__Work required__.
The line containing "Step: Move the" and each line after it, through the final line of the data, are to be retyped exactly, with pictures left out.

__Data below__.
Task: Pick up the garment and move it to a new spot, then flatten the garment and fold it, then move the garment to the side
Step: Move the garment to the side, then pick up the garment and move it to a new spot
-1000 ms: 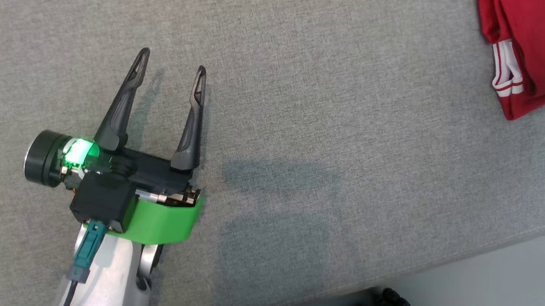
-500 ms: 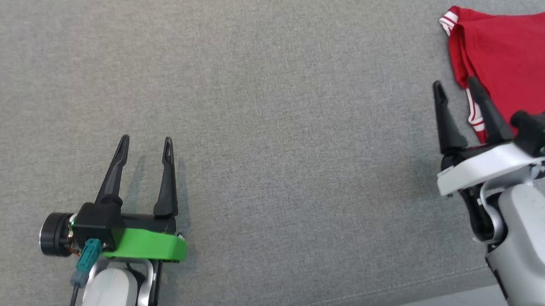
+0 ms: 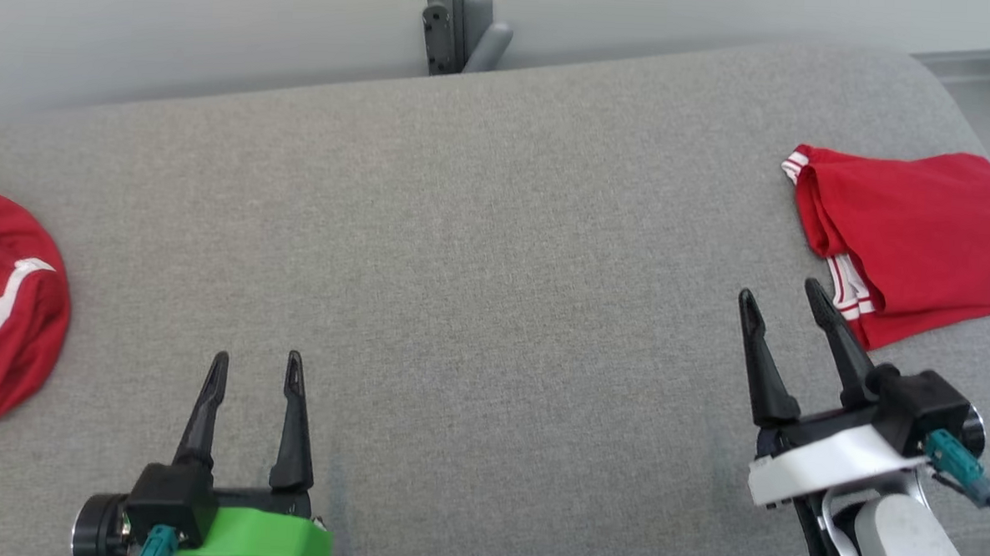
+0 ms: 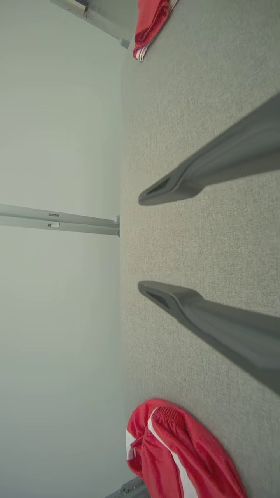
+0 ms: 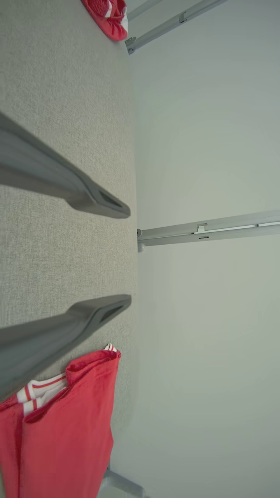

__Output__.
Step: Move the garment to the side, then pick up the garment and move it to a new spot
-1000 ms: 
-500 ms: 
+0 ms: 
+0 ms: 
+0 ms: 

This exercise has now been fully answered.